We note that such delays have also become the subject of a number of judicial review proceedings at the present time. There appears to a distinction forming in such litigation between visa applications applied for where the EEA citizen has already moved to Ireland and is exercising their rights at the time of application, from circumstances where the EEA citizen has provided evidence of their intention to move to Ireland for the purpose of exercising their rights in the near future, with the desire that their qualifying family member accompany them to the State for this purpose.
This is an interesting development, given that the Directive and Regulations themselves do not appear to make any such distinction between these circumstances.
We highlight that Article 5 of the 2004 Directive clearly provides for the right of entry for visa required Non-EEA family members of Union citizens. Article 5(2) states that “Member states shall grant such persons every facility to obtain the necessary visas.
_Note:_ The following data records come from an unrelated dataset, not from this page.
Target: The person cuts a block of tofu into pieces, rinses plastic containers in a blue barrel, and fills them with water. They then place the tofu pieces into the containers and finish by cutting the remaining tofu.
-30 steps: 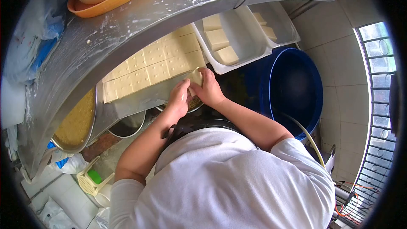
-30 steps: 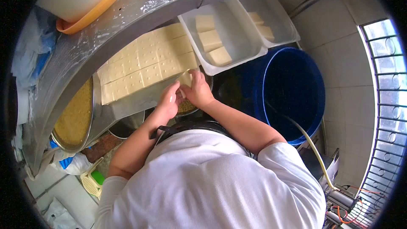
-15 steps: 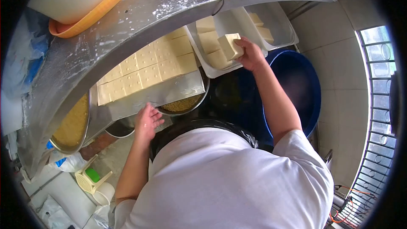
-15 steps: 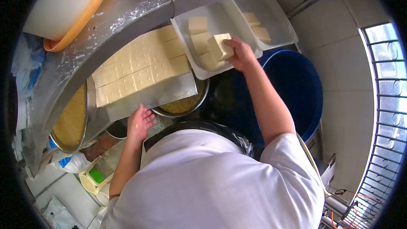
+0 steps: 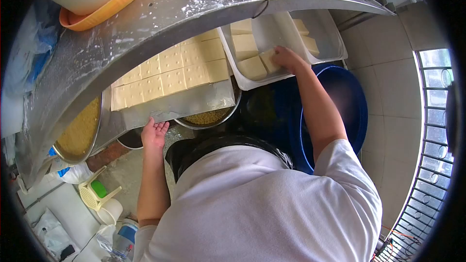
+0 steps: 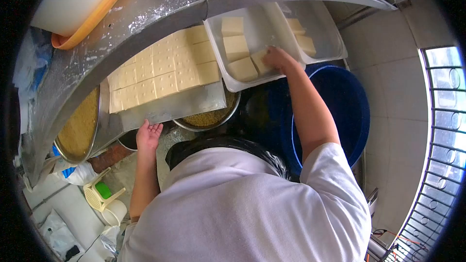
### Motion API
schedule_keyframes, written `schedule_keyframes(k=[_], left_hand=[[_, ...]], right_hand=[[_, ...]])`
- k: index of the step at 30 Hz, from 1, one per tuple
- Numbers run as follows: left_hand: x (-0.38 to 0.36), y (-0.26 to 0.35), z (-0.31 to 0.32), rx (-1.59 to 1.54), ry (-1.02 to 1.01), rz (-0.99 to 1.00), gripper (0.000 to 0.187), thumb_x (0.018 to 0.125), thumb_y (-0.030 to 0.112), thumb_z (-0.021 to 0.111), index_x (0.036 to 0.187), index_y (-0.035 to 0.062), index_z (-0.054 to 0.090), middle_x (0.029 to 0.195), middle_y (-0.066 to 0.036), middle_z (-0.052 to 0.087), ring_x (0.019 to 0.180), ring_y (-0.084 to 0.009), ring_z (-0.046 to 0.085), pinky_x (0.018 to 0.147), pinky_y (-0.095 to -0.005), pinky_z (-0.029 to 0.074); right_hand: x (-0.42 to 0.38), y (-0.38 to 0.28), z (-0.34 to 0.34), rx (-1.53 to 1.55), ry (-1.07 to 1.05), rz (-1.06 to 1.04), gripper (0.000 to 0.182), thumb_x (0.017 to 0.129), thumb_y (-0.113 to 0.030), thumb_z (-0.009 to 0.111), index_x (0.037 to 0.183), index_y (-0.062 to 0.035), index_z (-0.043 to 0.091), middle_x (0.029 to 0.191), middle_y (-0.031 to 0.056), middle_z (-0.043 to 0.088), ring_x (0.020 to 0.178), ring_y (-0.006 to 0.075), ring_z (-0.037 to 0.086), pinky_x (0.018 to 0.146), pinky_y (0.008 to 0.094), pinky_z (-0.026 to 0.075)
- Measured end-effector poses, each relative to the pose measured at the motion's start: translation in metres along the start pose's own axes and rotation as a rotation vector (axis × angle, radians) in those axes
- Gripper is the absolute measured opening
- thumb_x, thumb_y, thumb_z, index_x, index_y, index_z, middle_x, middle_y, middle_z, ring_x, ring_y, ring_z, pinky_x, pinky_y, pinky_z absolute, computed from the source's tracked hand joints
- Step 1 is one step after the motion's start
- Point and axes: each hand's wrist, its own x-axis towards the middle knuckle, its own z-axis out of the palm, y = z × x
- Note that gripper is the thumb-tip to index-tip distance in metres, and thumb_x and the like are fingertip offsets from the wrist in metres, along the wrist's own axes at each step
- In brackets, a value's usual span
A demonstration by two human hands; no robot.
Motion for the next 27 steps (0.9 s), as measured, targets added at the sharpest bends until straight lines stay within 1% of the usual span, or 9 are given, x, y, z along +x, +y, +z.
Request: schedule_keyframes(k=[5,9,13,15,19,21,23,25,27], left_hand=[[0.003,-0.007,-0.011,0.017,-0.059,0.011,0.024,0.105,0.021,0.059,0.120,0.0035,0.055,0.113,-0.014,0.061,0.106,-0.0307,0.061,0.100,-0.0511,0.053],[-0.003,-0.013,-0.013,-0.012,-0.051,0.015,0.022,0.104,0.021,0.059,0.117,0.0035,0.056,0.109,-0.014,0.061,0.103,-0.0303,0.062,0.099,-0.0502,0.054],[-0.015,-0.020,-0.007,0.009,-0.080,0.039,0.023,0.106,0.021,0.057,0.119,0.0022,0.054,0.112,-0.017,0.063,0.104,-0.0312,0.064,0.095,-0.0515,0.057],[-0.018,-0.023,-0.008,-0.003,-0.097,0.010,0.022,0.106,0.022,0.057,0.118,0.0029,0.055,0.110,-0.016,0.064,0.101,-0.0296,0.065,0.092,-0.0497,0.058],[-0.034,-0.013,-0.013,0.105,-0.150,-0.043,0.026,0.105,0.029,0.059,0.112,0.0038,0.058,0.099,-0.013,0.067,0.094,-0.0281,0.068,0.086,-0.0477,0.060],[-0.060,0.014,-0.013,0.552,-0.061,-0.129,0.031,0.104,0.035,0.061,0.102,0.0043,0.062,0.088,-0.010,0.068,0.087,-0.0255,0.070,0.078,-0.0413,0.060],[-0.061,0.034,-0.016,0.936,0.182,0.285,0.039,0.101,0.040,0.063,0.093,0.0017,0.063,0.085,-0.013,0.070,0.086,-0.0270,0.071,0.076,-0.0394,0.057],[-0.051,0.070,-0.020,1.275,0.450,0.936,0.040,0.101,0.037,0.063,0.098,-0.0028,0.064,0.091,-0.018,0.071,0.085,-0.0302,0.070,0.077,-0.0417,0.055],[-0.014,0.107,-0.033,1.163,0.430,1.020,0.052,0.101,0.045,0.060,0.110,-0.0064,0.065,0.103,-0.024,0.072,0.096,-0.0376,0.070,0.088,-0.0458,0.053]], right_hand=[[0.012,0.017,0.004,-0.132,0.070,-0.231,0.047,0.083,-0.013,0.063,0.128,0.0024,0.061,0.110,0.0124,0.068,0.102,0.0227,0.062,0.086,0.0380,0.049],[0.003,0.004,0.000,0.035,-0.078,-0.139,0.051,0.083,-0.013,0.063,0.132,0.0034,0.059,0.116,0.0142,0.068,0.108,0.0242,0.063,0.090,0.0378,0.049],[-0.002,-0.008,0.012,-0.235,0.086,-0.198,0.050,0.086,-0.016,0.065,0.132,0.0025,0.059,0.122,0.0194,0.067,0.107,0.0289,0.066,0.092,0.0390,0.051],[-0.002,-0.010,0.030,-0.318,0.604,-0.613,0.042,0.087,-0.020,0.067,0.124,0.0003,0.062,0.123,0.0275,0.064,0.115,0.0440,0.062,0.096,0.0493,0.049],[-0.066,-0.071,0.066,-0.057,0.613,-0.684,0.040,0.090,-0.012,0.068,0.127,-0.0008,0.061,0.125,0.0261,0.061,0.118,0.0462,0.057,0.103,0.0485,0.048],[-0.093,-0.082,0.089,-0.132,0.631,-0.894,0.041,0.088,-0.011,0.068,0.128,-0.0019,0.060,0.126,0.0242,0.061,0.118,0.0452,0.056,0.103,0.0485,0.048],[-0.111,-0.093,0.106,-0.216,0.591,-0.930,0.043,0.088,-0.011,0.068,0.129,-0.0026,0.059,0.127,0.0230,0.059,0.118,0.0437,0.056,0.103,0.0486,0.048],[-0.117,-0.093,0.118,-0.218,0.532,-0.933,0.045,0.087,-0.013,0.068,0.130,-0.0020,0.057,0.130,0.0238,0.057,0.120,0.0447,0.054,0.104,0.0501,0.047],[-0.114,-0.087,0.132,-0.305,0.596,-0.934,0.046,0.088,-0.016,0.068,0.130,-0.0013,0.057,0.131,0.0251,0.056,0.122,0.0470,0.052,0.106,0.0526,0.045]])
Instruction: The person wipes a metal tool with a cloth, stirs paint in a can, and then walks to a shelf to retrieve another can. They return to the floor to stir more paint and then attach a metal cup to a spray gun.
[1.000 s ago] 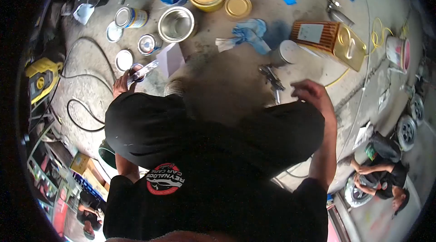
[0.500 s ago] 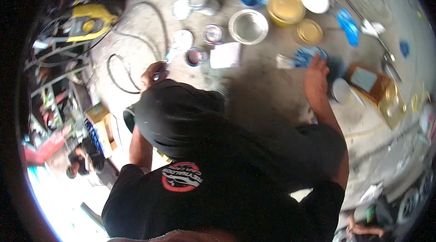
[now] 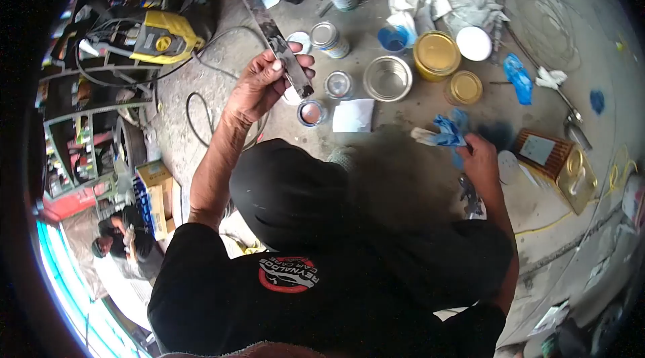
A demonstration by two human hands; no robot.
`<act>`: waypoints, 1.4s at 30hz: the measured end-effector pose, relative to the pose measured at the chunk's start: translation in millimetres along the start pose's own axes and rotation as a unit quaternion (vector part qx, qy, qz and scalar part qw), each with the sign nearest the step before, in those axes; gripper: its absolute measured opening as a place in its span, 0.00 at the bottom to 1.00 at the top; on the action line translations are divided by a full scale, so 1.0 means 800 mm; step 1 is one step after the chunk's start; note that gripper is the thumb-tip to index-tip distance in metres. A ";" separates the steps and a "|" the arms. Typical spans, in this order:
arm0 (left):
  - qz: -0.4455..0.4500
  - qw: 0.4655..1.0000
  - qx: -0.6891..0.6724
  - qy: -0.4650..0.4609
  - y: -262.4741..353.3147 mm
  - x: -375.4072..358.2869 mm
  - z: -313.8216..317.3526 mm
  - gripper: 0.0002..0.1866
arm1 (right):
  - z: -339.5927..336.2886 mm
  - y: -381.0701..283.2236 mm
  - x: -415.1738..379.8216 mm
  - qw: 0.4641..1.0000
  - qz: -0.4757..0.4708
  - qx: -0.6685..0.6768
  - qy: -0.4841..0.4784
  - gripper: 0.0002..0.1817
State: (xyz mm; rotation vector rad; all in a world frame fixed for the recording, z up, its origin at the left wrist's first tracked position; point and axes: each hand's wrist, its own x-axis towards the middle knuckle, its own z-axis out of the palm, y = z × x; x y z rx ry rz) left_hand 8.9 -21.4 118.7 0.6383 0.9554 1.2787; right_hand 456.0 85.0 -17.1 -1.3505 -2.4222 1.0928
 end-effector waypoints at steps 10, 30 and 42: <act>-0.008 0.998 0.066 -0.013 -0.010 0.087 0.105 0.05 | -0.110 -0.104 -0.007 0.951 -0.165 0.256 0.054 0.09; 0.508 0.536 0.670 0.074 0.028 0.077 0.222 0.26 | -0.127 -0.131 -0.028 0.978 -0.138 0.031 0.156 0.10; 0.010 0.675 0.709 -0.207 -0.027 0.094 0.198 0.09 | -0.132 -0.065 -0.020 0.859 0.117 0.473 0.156 0.10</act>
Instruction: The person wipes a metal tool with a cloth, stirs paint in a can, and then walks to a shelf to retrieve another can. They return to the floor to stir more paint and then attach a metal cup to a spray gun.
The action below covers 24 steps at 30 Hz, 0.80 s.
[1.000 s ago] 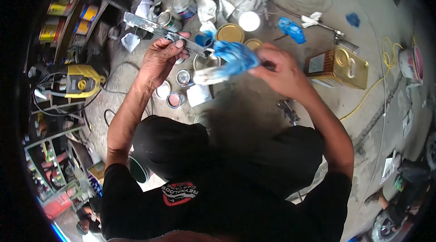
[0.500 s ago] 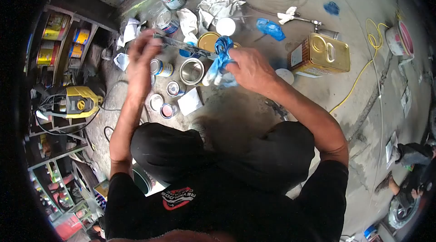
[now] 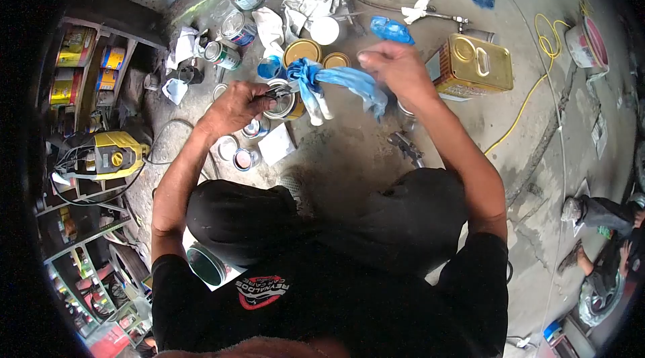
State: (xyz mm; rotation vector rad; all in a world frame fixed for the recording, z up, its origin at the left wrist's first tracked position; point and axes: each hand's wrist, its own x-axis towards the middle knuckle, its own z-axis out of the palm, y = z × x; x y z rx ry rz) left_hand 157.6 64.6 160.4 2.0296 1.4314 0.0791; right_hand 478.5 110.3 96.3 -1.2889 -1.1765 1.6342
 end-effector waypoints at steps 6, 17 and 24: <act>-0.124 0.979 -0.157 -0.027 0.021 -0.001 -0.006 0.09 | 0.005 0.012 -0.015 0.985 0.018 -0.078 -0.154 0.06; -0.080 0.989 -0.111 -0.049 0.018 -0.015 -0.025 0.11 | -0.014 0.012 0.005 0.900 -0.152 0.395 -0.105 0.08; -0.124 0.967 -0.221 -0.038 0.002 -0.026 -0.030 0.14 | -0.024 -0.047 0.001 0.894 -0.244 0.370 -0.070 0.08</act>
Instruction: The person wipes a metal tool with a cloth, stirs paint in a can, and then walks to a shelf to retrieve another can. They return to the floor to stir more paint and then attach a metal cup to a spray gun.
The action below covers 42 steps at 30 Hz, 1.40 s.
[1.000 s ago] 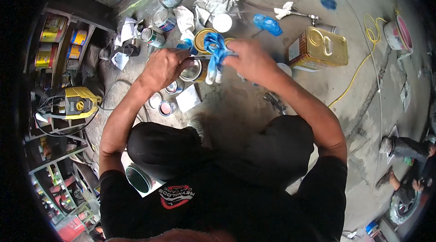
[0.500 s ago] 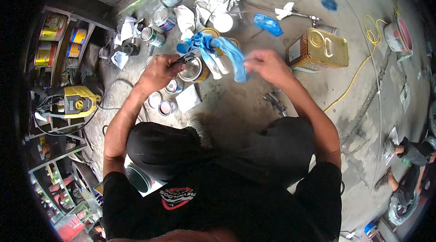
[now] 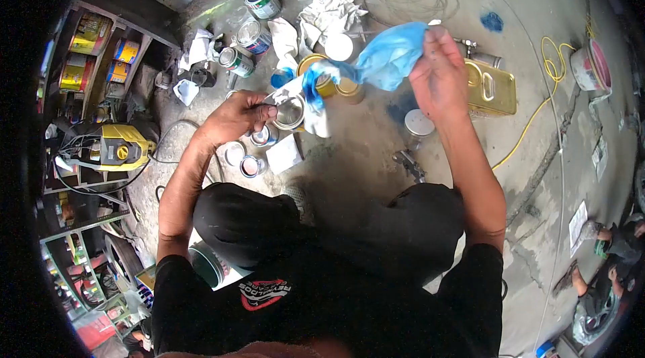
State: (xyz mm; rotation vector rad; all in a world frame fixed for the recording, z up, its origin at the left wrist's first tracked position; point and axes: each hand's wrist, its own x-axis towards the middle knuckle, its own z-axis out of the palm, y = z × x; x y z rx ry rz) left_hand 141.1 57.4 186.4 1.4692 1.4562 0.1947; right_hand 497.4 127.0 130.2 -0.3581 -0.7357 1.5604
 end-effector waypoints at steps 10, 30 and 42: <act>0.063 0.994 -0.078 0.037 0.091 -0.017 0.031 0.12 | 0.133 0.051 -0.010 0.608 -0.344 -0.652 -0.294 0.17; 0.085 0.989 -0.111 0.053 0.080 -0.001 0.086 0.14 | 0.063 0.076 0.032 0.956 -0.001 -0.289 0.042 0.09; 0.046 0.986 -0.160 0.008 0.097 -0.010 0.086 0.13 | 0.034 0.021 0.056 0.916 -0.066 -0.306 0.250 0.10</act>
Such visas shall be issued free of charge as soon as possible and on the basis of accelerated procedure”.
Regulation 4(3)(b) of the 2015 Regulations states that “The Minister shall grant qualifying family members every facility to obtain an Irish visa, and, on the basis of an accelerated process, consider an application for an Irish visa for an Irish visa from a qualifying family member …as soon as possible…”
We further highlight that Article 6 of the Directive allows for a right of residence on the territory of another Member State for a period of up to three months without any conditions or any other formalities other than the requirement to hold a valid identity card or passport. This provision also applies to Non-EEA family members accompanying or joining the Union citizen.
We would submit that delays of over six months in the processing of these visa applications are in clear breach of Article 5(2), in conjunction with Articles 5(1) of Council Directive 2004/38/EC and Regulation 4(3)(b), in conjunction with Regulation 4(1) and Regulation 4(2), of the European Communities (Free Movement of Persons) Regulations 2015.
Furthermore such delays in delivering of a decision on visa applications for the family members of an EU citizen is, in all the circumstances, unreasonable, and unjustifiable and in breach of the European Communities (Free Movement of Persons) Regulations 2015 and Council Directive 2004/38/EC.
It is our understanding that a High Court judgement in relation to this issue is to be handed down in the coming weeks and we will keep you updated of the outcome of same.